*Exercise description*: The answer should contain all of the data, retyped without any alteration.

*Dataset records*:
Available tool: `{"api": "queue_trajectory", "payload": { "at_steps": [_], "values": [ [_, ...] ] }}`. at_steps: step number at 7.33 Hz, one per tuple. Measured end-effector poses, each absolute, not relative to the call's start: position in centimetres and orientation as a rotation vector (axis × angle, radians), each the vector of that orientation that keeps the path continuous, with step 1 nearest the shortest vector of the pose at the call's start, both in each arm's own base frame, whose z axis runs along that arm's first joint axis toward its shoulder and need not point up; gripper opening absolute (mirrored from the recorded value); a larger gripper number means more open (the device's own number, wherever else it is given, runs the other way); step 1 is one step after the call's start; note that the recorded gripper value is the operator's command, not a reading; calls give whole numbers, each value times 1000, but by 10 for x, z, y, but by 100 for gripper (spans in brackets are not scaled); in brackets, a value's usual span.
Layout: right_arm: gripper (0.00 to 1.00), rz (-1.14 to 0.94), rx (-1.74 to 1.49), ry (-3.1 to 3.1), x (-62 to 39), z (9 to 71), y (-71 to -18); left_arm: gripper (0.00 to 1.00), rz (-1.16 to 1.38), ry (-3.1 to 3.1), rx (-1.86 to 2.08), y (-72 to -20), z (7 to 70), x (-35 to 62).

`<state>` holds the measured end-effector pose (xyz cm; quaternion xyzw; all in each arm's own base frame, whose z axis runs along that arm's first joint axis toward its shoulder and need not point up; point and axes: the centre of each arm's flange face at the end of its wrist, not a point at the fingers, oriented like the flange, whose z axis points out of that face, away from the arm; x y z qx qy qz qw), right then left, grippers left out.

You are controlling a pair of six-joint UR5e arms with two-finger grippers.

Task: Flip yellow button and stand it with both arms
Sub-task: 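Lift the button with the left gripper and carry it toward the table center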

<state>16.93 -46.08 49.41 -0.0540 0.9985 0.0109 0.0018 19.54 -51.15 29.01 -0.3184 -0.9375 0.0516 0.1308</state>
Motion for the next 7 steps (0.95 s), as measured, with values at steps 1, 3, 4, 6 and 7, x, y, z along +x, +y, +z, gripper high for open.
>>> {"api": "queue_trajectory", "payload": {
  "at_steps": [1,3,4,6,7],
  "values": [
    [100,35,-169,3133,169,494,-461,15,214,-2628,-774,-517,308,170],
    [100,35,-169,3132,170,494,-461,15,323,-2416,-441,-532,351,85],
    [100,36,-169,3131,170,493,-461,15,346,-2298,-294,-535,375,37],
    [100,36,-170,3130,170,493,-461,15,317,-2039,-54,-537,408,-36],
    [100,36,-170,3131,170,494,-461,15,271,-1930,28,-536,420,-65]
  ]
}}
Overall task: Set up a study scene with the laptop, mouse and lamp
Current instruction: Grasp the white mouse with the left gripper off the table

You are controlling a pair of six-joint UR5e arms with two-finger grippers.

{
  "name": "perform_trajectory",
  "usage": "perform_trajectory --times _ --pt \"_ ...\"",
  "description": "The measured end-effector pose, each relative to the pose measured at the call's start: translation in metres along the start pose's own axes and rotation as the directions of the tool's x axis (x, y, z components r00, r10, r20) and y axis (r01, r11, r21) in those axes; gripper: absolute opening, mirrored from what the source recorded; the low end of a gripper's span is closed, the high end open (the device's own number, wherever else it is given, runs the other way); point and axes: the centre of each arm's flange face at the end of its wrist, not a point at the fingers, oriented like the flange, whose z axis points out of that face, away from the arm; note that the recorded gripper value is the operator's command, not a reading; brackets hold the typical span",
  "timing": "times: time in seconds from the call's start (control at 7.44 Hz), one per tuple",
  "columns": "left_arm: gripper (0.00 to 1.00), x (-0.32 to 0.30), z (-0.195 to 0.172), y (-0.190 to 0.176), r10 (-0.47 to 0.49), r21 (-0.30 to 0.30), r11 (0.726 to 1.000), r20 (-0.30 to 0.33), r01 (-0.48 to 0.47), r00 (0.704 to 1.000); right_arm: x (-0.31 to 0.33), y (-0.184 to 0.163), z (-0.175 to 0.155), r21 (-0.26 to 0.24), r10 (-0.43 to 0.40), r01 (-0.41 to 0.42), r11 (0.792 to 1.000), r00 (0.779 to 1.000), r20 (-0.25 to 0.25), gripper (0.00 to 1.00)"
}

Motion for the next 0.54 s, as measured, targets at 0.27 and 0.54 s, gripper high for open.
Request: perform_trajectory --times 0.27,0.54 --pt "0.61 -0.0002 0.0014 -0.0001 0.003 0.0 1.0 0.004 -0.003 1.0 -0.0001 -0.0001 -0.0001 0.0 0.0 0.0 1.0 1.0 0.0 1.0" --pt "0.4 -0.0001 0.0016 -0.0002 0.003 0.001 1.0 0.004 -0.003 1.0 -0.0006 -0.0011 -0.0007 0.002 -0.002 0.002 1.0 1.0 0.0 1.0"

*Reply to the exercise*:
Available tool: `{"api": "queue_trajectory", "payload": { "at_steps": [_], "values": [ [_, ...] ] }}`. at_steps: step number at 7.33 Hz, one per tuple. Measured end-effector poses, each absolute, not relative to the call's start: position in centimetres and orientation as a rotation vector (axis × angle, radians), each the vector of that orientation that keeps the path continuous, with step 1 nearest the shortest vector of the pose at the call's start, both in each arm's own base frame, whose z axis runs along that arm's first joint axis toward its shoulder and need not point up; gripper opening absolute (mirrored from the recorded value); a larger gripper number means more open (the device's own number, wherever else it is given, runs the other way); step 1 is one step after the call's start; note that the recorded gripper value is the operator's command, not a reading; calls give whole numbers, each value times 1000, but by 10 for x, z, y, but by 100 for gripper (spans in brackets are not scaled); in brackets, a value's usual span.
Layout: right_arm: gripper (0.00 to 1.00), rz (-1.14 to 0.94), rx (-1.74 to 1.49), ry (-3.1 to 3.1), x (-62 to 39), z (9 to 71), y (-71 to -18); left_arm: gripper (0.00 to 1.00), rz (-1.16 to 1.38), ry (-3.1 to 3.1), rx (-1.86 to 2.08), y (-72 to -20), z (7 to 70), x (-35 to 62).

`<state>` holds the measured end-effector pose (xyz cm; quaternion xyzw; all in each arm's own base frame, whose z axis runs along that arm's first joint axis toward its shoulder and need not point up; point and axes: the centre of each arm's flange face at the end of its wrist, not a point at the fingers, oriented like the flange, whose z axis points out of that face, away from the arm; x y z qx qy qz qw), right then left, grippers left out.

You are controlling a pair of six-joint UR5e arms with two-finger grippers.

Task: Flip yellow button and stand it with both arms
Sub-task: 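Lift the button with the left gripper and carry it toward the table center
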
<state>16.93 -46.08 49.41 -0.0540 0.9985 0.0109 0.0018 19.54 -51.15 29.01 -0.3184 -0.9375 0.0516 0.1308</state>
Motion for the next 7 steps (0.95 s), as measured, with values at steps 1, 3, 4, 6 and 7, x, y, z along +x, +y, +z, gripper high for open.
>>> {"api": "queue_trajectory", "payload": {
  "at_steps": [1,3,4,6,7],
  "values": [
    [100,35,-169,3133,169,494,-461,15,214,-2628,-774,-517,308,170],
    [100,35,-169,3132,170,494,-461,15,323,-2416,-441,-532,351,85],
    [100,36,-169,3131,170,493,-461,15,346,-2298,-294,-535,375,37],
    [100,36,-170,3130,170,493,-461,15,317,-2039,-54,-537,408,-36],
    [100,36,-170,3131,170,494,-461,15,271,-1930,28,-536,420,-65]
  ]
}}
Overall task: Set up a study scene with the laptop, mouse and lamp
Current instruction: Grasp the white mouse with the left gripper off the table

You are controlling a pair of six-joint UR5e arms with two-finger grippers.

{
  "name": "perform_trajectory",
  "usage": "perform_trajectory --times _ --pt \"_ ...\"",
  "description": "The measured end-effector pose, each relative to the pose measured at the call's start: translation in metres along the start pose's own axes and rotation as the directions of the tool's x axis (x, y, z components r00, r10, r20) and y axis (r01, r11, r21) in those axes; gripper: absolute opening, mirrored from what the source recorded; the low end of a gripper's span is closed, the high end open (the device's own number, wherever else it is given, runs the other way); point and axes: the centre of each arm's flange face at the end of its wrist, not a point at the fingers, oriented like the flange, whose z axis points out of that face, away from the arm; note that the recorded gripper value is the operator's command, not a reading; brackets hold the typical span",
  "timing": "times: time in seconds from the call's start (control at 7.44 Hz), one per tuple",
  "columns": "left_arm: gripper (0.00 to 1.00), x (-0.32 to 0.30), z (-0.195 to 0.172), y (-0.190 to 0.176), r10 (-0.47 to 0.49), r21 (-0.30 to 0.30), r11 (0.726 to 1.000), r20 (-0.30 to 0.33), r01 (-0.48 to 0.47), r00 (0.704 to 1.000); right_arm: x (-0.31 to 0.33), y (-0.184 to 0.163), z (-0.175 to 0.155), r21 (-0.26 to 0.24), r10 (-0.43 to 0.40), r01 (-0.41 to 0.42), r11 (0.792 to 1.000), r00 (0.779 to 1.000), r20 (-0.25 to 0.25), gripper (0.00 to 1.00)"
}

Motion for the next 0.54 s, as measured, targets at 0.27 and 0.54 s, gripper high for open.
Request: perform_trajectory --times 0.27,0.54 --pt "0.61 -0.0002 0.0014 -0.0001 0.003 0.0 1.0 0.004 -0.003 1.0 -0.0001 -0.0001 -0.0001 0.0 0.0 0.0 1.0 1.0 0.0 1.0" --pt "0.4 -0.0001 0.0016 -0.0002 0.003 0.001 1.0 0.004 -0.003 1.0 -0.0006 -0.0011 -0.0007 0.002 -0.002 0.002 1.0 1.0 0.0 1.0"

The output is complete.